Memory Guide

Total Recall - The Past Decade in Memory

Total Recall - The Past Decade in Memory



Timeline: 2004 - 2008

2004 - 2008

  • While DDR memory was the dominant memory standard with speeds to DDR400, vendors were racing to cater to the enthusiasts with ever increasing clock speeds. Kingmax and Corsair had DDR500 available in 2004 while Corsair and Geil had DDR550 in the market. These were covered in some of our articles in 2004, like this Value for Money memory kit from Geil.
  • Intel brought DDR2 memory to the mainstream with its 9xx series of chipsets in 2004. Although there were DDR2 memory modules available, the speeds weren't terribly impressive and hardly keeping up with the chipset FSB. That would quickly change by 2005 and we saw the first of these high speed DDR2 memory modules in July 2005 with the Corsair TWIN2X1024-8000UL. These were DDR2-1000 modules with ultra low latency memory rated at CAS-5, 4-4-9 timings, though then, it needed quite a powerful setup in terms of processor and chipset to realize its potential.

  • Meanwhile AMD's micro-architecture, with its integrated memory controller meant that it was slower to change to the new memory format and it would only be in 2006 with Socket AM2 that AMD switched over to the DDR2 standard.
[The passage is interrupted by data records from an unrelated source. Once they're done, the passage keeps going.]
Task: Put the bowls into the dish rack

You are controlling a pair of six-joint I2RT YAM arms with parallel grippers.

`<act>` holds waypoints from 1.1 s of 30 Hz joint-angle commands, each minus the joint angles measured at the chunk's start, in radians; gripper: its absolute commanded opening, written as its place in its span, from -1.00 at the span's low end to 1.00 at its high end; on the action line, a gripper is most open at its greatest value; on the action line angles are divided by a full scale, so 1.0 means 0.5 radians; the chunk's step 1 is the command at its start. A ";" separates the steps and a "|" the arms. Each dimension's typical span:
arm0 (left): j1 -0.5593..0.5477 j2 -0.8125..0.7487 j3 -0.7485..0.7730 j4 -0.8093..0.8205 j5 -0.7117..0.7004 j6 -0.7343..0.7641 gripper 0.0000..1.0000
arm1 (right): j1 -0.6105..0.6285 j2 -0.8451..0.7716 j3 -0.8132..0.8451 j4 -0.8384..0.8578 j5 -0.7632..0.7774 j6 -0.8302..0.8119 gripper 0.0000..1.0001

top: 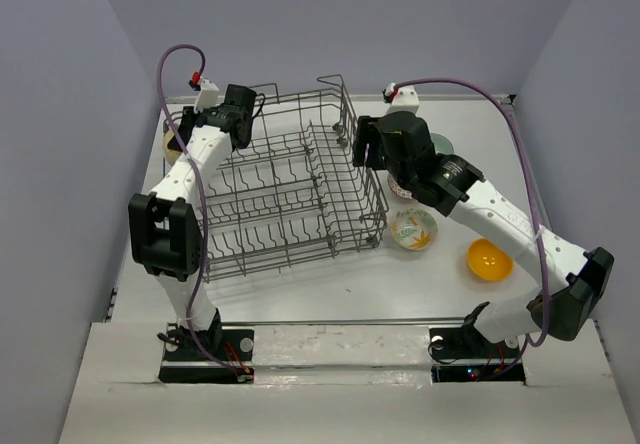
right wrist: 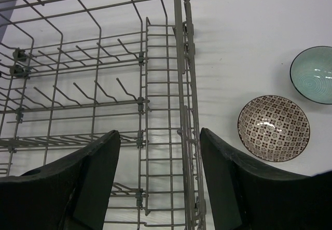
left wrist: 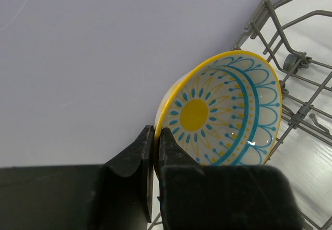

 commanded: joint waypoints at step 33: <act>-0.151 -0.013 -0.463 1.134 -0.404 1.091 -1.00 | 0.019 -0.121 -0.122 0.161 0.060 0.023 0.40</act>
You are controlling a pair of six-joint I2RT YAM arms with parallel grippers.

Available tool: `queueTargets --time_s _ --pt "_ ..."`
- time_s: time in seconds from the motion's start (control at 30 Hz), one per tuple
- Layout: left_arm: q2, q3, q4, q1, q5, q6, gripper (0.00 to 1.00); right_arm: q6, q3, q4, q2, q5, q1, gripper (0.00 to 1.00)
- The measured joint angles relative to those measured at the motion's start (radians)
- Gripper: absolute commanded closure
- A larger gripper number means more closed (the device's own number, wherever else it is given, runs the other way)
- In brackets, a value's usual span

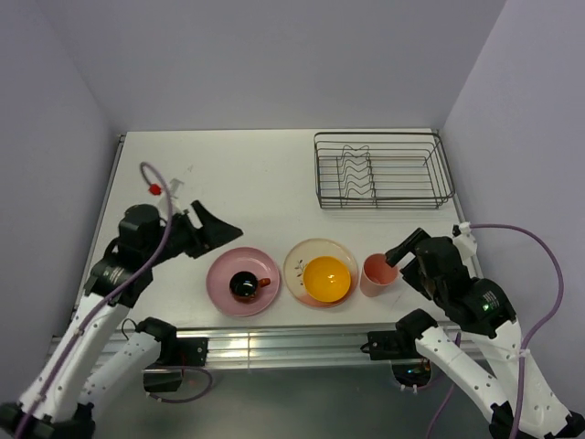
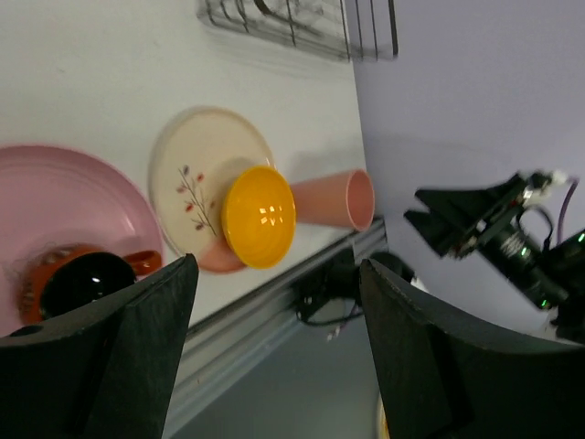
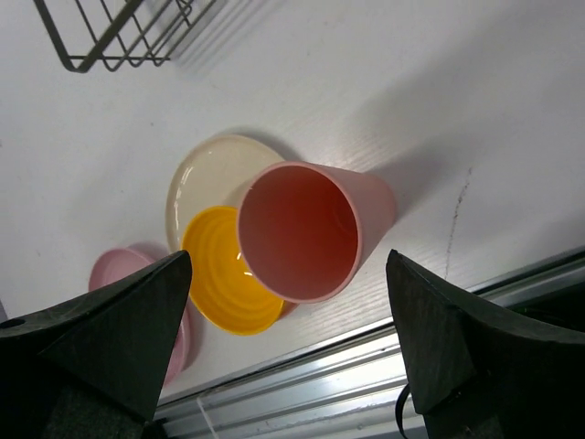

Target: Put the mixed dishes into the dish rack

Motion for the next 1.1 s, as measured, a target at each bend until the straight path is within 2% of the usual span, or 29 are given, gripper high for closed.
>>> queueTargets --time_s 0.1,0.2,0.4,0.57,0.87,1.1 --pt "0.137 0.104 0.022 -0.248 -0.12 0.003 0.22 -0.01 0.027 0.0 0.0 0.01 0.0 0.06" --pt "0.289 0.214 0.051 -0.438 -0.231 0.007 0.22 -0.014 0.053 -0.007 0.007 0.018 0.0 0.06" --pt "0.549 0.35 0.077 -0.673 -0.405 0.012 0.25 -0.016 0.107 -0.036 0.021 0.058 0.0 0.05" --pt "0.747 0.447 0.085 -0.765 -0.482 0.018 0.28 -0.018 0.151 -0.063 0.016 0.078 0.0 0.05" --pt "1.049 0.687 0.063 -0.852 -0.559 0.03 0.34 -0.027 0.19 -0.106 -0.01 0.097 0.0 0.05" --pt "1.169 0.76 0.046 -0.885 -0.559 0.044 0.39 -0.035 0.212 -0.129 -0.029 0.104 0.0 0.05"
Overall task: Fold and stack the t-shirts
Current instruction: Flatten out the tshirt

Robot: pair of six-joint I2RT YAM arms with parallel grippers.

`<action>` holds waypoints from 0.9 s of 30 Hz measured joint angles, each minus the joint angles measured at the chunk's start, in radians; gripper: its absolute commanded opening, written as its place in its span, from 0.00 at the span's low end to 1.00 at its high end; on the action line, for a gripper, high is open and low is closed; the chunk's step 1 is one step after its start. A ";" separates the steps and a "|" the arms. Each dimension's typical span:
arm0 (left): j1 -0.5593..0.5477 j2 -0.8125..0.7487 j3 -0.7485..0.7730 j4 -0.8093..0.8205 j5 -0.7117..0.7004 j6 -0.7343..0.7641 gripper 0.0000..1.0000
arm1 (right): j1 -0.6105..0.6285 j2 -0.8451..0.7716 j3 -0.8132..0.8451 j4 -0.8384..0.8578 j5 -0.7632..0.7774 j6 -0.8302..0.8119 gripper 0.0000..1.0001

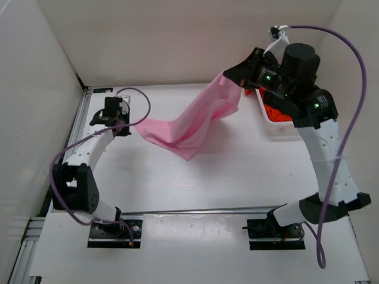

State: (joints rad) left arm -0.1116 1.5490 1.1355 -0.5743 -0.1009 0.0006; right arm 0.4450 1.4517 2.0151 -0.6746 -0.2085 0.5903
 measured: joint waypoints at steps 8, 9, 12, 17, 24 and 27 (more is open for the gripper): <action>-0.100 -0.124 -0.001 -0.114 0.080 0.000 0.52 | 0.009 -0.040 -0.032 0.020 0.000 0.032 0.00; -0.148 -0.118 -0.001 -0.139 0.113 -0.003 0.52 | 0.009 -0.026 -0.039 0.019 0.006 0.035 0.00; -0.313 -0.092 0.000 -0.196 0.222 -0.001 0.52 | 0.008 0.011 -0.069 0.019 0.039 0.043 0.00; -0.539 0.034 0.065 -0.254 0.356 -0.002 0.52 | -0.034 0.024 -0.149 0.010 0.092 0.058 0.00; -0.656 0.243 0.207 -0.233 0.441 -0.001 0.54 | -0.130 -0.032 -0.343 -0.019 0.174 0.066 0.00; -0.670 0.342 0.274 -0.226 0.487 -0.001 0.57 | -0.177 -0.078 -0.416 -0.036 0.193 0.074 0.00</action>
State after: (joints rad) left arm -0.7818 1.8912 1.4097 -0.8005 0.3862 -0.0006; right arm 0.2676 1.3735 1.5990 -0.7109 -0.0154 0.6640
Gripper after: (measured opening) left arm 0.551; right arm 0.003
The positive side of this of course is that supply would be quite plentiful when the shift was done and prices would be reasonable too. Naturally, having both AMD and Intel on DDR2 would lead to mass adoption of the memory standard.
  • NVIDIA too would have its say in this area with its Enhanced Performance Profiles (EPP) for memory modules in 2006 with its nForce 500 series motherboards. Supported memory modules and motherboards had the SLI-Ready memory label, even though this has nothing to do with SLI. Instead, the EPP is about having a set of advanced memory settings (clock speed, CAS latency, tRCD, tRP, tRAS, memory voltage, and command rate) stored inside the supported memory module.
  • On supported motherboards, these settings can be applied easily by enthusiasts, safe in the knowledge that the settings used would be correctly and automatically adjusted for that configuration/system. This will make tweaking the memory settings a one-step process for enthusiasts and of course, users can always use these settings as a starting point to further tweak in the BIOS.

  • Corsair would be one of the first to offer memory modules with the EPP support, though we would see that with the AENEON XTUNE DDR2-1066 too. Intel would come up with a similar scheme in 2007, which also stores these additional settings in the DIMM's SPD and simplifying overclocking. Intel's version however is only available for DDR3 memory, which was to be launched widely in the second half of 2007.
  • This was to coincide of course with the introduction of Intel's P35 chipset that supported these new memory modules. Like DDR2 before that, DDR3 was and still is heavily affected by latencies and while the next generation Intel micro-architecture, along with AMD's upcoming products will use DDR3, the benefits of doing so now may not be worth its price.

    Or as our detailed review showed, "There is no doubt that DDR3 will offer higher performance and lower energy consumption in the long run, just as how DDR2 was to DDR, but whether you are an avid overclocker or the average Joe next door, it currently does not make sense to spend the amount of money needed to upgrade your system to DDR3 for the little benefits it provides in current 1066MHz and lower FSB systems."

We saw an example of such enthusiast oriented DDR3 memory in 2008, with the Patriot Viper Fin PC3-15000 (DDR3-1866) 2GB Kit that came with XMP support and was capable of up to 2000MHz while running very cool. This would be the current state of DDR3 memory now, but like any technology industry, expect this to be surpassed soon.